La hoja que tenía entre los dedos tembló aún más, pero Anna no apartaba los ojos de Vronski: quería saber cómo se tomaba la noticia. Él palideció, trató de decir algo, pero se detuvo en medio de la frase, soltó la mano de Anna y agachó la cabeza. «Sí, ha comprendido la gravedad del caso», pensó Anna, y le apretó la mano con gratitud.
Pero se equivocaba al creer que Vronski concedía a esa noticia el mismo significado que ella, como mujer, le atribuía. Su primera reacción había sido un acceso, diez veces más fuerte de lo habitual, de esa extraña sensación de repugnancia; pero en seguida comprendió que por fin había llegado esa crisis que tanto deseaba, que no podrían seguir ocultándole su relación al marido de Anna, que se hacía inevitable acabar cuanto antes, de una u otra manera, con esa situación tan poco natural. Además, la agitación de Anna se lo comunicó. La miró con ojos tiernos y sumisos, le besó la mano, se levantó y se puso a dar vueltas en silencio por la terraza.
—Sí —dijo con decisión, acercándose a ella—. Ni usted ni yo hemos considerado estas relaciones como un juego. Y ahora nuestra suerte está echada.

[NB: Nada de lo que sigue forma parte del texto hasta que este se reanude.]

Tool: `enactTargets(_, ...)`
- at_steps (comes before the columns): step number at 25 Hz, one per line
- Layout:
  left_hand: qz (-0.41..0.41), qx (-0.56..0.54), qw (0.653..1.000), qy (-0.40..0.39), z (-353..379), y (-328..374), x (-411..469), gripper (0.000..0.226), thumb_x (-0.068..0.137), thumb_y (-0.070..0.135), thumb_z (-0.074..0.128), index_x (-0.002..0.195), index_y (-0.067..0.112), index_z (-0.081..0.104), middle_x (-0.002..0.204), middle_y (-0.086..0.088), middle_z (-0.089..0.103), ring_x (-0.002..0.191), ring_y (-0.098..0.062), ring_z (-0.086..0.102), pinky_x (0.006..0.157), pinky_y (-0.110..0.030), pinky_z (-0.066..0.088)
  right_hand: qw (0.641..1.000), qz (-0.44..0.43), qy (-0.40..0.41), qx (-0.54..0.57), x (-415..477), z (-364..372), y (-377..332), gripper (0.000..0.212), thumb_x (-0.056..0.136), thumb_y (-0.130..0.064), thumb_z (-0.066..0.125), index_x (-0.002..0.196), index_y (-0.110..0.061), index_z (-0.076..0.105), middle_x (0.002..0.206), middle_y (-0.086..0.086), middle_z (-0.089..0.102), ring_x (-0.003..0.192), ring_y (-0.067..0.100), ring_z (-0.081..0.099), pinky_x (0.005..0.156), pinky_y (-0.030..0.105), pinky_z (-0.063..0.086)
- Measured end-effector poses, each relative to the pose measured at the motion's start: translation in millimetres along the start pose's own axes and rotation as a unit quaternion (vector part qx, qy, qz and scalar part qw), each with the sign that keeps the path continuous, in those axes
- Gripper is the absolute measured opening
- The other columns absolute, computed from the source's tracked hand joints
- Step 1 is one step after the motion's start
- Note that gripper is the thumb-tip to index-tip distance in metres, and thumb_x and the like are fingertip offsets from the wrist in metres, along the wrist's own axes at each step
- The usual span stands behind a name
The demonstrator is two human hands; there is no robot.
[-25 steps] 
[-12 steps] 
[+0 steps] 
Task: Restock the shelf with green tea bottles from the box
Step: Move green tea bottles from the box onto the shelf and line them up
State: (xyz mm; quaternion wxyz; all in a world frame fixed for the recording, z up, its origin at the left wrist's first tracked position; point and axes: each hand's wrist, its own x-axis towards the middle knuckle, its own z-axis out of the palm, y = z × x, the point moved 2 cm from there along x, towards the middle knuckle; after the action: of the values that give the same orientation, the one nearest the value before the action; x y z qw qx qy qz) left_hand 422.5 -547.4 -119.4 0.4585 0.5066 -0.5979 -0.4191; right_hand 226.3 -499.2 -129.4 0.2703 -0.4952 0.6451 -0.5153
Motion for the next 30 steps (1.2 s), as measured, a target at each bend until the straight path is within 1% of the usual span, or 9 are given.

Es imprescindible acabar con esta mentira en que se ha convertido nuestra vida —añadió, mirando a su alrededor.
—¿Acabar? ¿Y cómo vamos a hacerlo, Alekséi? —preguntó ella en voz baja.
Ya estaba más tranquila, y en su rostro resplandecía una sonrisa delicada.
—Dejando a tu marido y uniendo tu destino al mío.
—Ya están unidos sin necesidad de dar ese paso —replicó Anna con voz apenas audible.
—Sí, pero del todo, del todo.
—Pero ¿cómo, Alekséi? Dime cómo —insistió ella con cierta ironía y tristeza, pensando una vez más en lo desesperado de su situación—. ¿Acaso disponemos de alguna salida? ¿Es que no soy la mujer de mi marido?
—Todas las situaciones tienen alguna salida. Hay que decidirse —dijo Vronski—. Cualquier cosa es preferible a la vida que llevas. Me doy cuenta de que sufres por todo: por la gente, por tu hijo, por tu marido.
—¡Ah, por mi marido no! —replicó ella con una franca sonrisa—. No pienso en él. Para mí ha dejado de existir.
—No eres sincera. Te conozco y sé que también sufres por él.
—Mi marido no sabe nada —dijo Anna, y de pronto un intenso rubor cubrió su rostro: las mejillas, la frente y el cuello enrojecieron, y a sus ojos asomaron unas lágrimas de vergüenza—. Pero no hablemos más de él.